WHAT TO WORK ON:
Please repeat the records exactly from their first line, finishing at the line containing "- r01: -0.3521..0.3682" and including it.

Entries taken from a collection:

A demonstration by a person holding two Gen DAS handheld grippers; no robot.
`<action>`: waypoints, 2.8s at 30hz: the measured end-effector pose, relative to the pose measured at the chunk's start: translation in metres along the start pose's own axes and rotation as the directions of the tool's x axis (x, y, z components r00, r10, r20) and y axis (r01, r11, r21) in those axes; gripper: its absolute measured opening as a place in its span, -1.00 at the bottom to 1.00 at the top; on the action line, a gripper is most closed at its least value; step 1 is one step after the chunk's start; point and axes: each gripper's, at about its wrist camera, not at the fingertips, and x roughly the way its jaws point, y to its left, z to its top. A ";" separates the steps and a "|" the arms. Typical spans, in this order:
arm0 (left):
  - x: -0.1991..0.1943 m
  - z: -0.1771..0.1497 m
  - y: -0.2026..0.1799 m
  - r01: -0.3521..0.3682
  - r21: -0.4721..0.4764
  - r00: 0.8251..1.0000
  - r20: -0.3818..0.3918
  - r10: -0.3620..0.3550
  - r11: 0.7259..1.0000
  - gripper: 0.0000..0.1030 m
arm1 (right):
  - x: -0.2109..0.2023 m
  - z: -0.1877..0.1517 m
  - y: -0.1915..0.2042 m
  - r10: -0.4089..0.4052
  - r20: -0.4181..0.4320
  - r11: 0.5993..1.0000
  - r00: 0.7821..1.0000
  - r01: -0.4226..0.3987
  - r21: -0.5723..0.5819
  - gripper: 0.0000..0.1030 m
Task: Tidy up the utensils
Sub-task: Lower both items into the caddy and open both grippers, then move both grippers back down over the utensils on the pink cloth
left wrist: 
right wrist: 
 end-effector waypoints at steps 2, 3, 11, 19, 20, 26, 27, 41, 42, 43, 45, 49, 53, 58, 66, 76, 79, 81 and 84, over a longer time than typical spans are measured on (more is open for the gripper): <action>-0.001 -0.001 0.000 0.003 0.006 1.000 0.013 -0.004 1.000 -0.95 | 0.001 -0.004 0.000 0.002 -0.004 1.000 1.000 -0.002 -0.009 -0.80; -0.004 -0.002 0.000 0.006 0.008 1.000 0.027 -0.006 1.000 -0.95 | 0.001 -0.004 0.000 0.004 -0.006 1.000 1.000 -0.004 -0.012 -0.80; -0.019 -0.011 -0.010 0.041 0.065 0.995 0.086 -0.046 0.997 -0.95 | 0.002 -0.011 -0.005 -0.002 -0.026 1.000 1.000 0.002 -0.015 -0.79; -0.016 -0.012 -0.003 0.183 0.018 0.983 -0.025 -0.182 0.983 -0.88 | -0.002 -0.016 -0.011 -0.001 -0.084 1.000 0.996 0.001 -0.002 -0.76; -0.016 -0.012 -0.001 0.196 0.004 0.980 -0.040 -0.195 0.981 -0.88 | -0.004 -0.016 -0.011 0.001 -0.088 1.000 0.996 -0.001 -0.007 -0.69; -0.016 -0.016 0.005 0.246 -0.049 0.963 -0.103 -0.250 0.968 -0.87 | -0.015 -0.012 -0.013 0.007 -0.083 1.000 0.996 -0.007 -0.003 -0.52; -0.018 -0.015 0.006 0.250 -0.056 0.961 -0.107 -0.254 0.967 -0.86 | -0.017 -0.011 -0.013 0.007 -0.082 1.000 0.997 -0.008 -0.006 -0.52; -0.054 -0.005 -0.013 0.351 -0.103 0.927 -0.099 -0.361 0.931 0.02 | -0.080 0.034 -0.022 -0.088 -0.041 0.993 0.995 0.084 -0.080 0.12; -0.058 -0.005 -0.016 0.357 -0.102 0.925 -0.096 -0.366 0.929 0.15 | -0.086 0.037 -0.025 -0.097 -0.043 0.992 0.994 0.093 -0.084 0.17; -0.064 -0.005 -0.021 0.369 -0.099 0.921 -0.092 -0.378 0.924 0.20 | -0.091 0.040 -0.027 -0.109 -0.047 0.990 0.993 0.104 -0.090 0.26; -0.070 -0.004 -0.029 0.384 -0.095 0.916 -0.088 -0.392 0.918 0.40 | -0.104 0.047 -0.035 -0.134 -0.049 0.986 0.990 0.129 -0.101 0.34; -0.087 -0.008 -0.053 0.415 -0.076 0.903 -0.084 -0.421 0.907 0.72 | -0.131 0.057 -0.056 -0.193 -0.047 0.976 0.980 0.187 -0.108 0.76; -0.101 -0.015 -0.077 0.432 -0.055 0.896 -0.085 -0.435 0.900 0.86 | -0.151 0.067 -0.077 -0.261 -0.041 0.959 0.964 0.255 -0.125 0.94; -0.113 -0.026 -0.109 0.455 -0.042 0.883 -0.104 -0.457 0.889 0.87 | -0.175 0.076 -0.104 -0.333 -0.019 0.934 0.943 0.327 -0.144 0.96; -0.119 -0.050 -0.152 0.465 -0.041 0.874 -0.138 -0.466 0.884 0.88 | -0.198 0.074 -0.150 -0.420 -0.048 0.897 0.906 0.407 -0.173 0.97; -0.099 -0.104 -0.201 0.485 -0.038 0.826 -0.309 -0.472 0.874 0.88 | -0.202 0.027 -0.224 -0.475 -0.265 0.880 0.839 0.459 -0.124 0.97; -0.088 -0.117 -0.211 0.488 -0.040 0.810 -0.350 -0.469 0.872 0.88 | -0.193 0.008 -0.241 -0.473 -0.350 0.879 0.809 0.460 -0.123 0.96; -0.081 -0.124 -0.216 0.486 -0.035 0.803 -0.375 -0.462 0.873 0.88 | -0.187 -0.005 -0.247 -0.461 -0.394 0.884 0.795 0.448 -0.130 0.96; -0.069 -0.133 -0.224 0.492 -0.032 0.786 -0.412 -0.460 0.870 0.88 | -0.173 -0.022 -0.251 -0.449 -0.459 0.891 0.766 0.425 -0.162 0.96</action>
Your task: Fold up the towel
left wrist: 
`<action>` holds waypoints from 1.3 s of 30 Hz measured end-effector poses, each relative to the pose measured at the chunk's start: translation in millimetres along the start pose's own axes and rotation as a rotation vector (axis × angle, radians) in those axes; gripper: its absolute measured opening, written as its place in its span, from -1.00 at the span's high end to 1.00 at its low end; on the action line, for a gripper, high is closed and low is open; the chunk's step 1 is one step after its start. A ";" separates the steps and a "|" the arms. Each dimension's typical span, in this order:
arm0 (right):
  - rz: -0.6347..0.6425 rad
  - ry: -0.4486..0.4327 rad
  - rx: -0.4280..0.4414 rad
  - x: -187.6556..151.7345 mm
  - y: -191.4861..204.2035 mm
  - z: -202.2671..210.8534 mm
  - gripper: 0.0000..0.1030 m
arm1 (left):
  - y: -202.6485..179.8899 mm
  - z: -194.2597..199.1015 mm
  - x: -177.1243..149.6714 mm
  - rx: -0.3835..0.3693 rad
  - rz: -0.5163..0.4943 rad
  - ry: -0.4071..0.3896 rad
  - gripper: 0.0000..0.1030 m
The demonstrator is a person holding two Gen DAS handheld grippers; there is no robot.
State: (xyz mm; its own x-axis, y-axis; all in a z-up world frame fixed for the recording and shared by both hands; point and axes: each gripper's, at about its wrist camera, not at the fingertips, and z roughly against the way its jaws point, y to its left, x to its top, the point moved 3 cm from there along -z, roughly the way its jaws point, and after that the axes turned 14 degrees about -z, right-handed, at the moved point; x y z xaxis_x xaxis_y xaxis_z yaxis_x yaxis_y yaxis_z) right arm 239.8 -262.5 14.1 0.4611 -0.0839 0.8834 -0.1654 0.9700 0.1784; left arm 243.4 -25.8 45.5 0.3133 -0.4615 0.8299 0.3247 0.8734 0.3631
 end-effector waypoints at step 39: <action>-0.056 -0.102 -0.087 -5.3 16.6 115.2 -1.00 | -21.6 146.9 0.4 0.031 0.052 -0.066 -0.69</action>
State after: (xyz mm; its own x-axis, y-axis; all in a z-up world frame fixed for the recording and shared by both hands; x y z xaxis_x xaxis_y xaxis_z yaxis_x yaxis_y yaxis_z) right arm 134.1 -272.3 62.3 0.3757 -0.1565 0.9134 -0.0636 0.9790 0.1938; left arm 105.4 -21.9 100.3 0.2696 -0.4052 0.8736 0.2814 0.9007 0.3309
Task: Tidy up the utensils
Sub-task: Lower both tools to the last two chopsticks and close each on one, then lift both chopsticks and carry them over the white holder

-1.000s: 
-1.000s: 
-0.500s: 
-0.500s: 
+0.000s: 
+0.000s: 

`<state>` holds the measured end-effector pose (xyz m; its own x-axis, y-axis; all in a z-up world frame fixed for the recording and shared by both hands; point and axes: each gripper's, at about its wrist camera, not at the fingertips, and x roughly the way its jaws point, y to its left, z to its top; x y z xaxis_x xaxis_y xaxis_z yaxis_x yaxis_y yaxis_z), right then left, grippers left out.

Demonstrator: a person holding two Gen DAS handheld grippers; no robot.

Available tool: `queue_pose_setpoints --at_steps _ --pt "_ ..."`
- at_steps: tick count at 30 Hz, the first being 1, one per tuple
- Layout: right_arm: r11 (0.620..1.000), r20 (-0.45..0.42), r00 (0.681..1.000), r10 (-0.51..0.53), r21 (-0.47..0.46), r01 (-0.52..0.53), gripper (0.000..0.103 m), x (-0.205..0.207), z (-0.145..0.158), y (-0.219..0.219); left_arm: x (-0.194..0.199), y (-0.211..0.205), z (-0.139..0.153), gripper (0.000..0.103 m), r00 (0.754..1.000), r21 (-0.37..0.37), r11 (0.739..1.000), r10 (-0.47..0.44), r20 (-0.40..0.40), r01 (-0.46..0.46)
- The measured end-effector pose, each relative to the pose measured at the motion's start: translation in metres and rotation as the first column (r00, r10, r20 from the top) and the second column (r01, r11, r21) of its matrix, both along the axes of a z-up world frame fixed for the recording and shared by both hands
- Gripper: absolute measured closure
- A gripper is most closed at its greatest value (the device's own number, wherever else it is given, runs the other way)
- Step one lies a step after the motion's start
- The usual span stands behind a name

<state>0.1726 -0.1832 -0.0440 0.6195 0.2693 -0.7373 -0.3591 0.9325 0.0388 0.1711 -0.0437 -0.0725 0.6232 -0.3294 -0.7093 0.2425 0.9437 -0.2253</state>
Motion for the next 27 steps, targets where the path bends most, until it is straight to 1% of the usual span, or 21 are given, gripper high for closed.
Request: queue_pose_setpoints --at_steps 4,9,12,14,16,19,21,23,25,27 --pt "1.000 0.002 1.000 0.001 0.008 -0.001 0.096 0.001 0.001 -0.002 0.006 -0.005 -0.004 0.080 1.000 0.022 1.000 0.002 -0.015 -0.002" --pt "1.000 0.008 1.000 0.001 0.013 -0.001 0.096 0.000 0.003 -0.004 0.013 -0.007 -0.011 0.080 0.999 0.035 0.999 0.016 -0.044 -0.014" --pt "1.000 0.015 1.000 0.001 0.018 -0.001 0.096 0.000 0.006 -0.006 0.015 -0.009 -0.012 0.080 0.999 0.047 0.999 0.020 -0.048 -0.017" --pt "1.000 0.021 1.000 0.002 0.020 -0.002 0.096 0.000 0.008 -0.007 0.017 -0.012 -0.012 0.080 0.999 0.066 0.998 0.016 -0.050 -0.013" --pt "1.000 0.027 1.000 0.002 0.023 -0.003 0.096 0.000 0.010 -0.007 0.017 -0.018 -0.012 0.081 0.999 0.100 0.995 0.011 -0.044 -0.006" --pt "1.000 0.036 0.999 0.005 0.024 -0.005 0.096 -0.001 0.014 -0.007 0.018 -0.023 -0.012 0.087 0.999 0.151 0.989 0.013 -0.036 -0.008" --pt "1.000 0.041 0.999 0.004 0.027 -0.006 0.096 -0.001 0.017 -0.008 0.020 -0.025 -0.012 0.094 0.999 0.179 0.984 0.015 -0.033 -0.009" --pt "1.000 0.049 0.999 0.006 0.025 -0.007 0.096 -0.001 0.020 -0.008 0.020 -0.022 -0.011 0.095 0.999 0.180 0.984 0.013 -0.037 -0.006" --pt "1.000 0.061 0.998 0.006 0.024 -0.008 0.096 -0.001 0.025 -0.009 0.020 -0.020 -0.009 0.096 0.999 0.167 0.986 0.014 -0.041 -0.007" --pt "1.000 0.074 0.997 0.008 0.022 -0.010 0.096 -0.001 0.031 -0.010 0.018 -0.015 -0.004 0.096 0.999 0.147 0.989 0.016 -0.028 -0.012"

SOLUTION FOR THIS EXERCISE:
A demonstration by a person holding two Gen DAS handheld grippers; no robot.
`<action>`: waypoints, 2.8s at 30hz: the measured end-effector pose, relative to the pose measured at the chunk's start: translation in metres along the start pose's own axes and rotation as the directions of the tool's x axis (x, y, z components r00, r10, r20) and y axis (r01, r11, r21) in those axes; gripper: its absolute measured opening as a place in its span, -1.00 at the bottom to 1.00 at the top; on the action line, a gripper is most closed at its least value; step 1 is one step after the chunk's start; point and axes: each gripper's, at about its wrist camera, not at the fingertips, and x roughly the way its jaws point, y to its left, z to its top. A ";" separates the steps and a "|" the arms. Typical spans, in this order:
arm0 (left):
  - x: -0.1991..0.1943 m
  - z: -0.1771..0.1497 m
  - y: -0.2026..0.1799 m
  - r01: -0.3521..0.3682

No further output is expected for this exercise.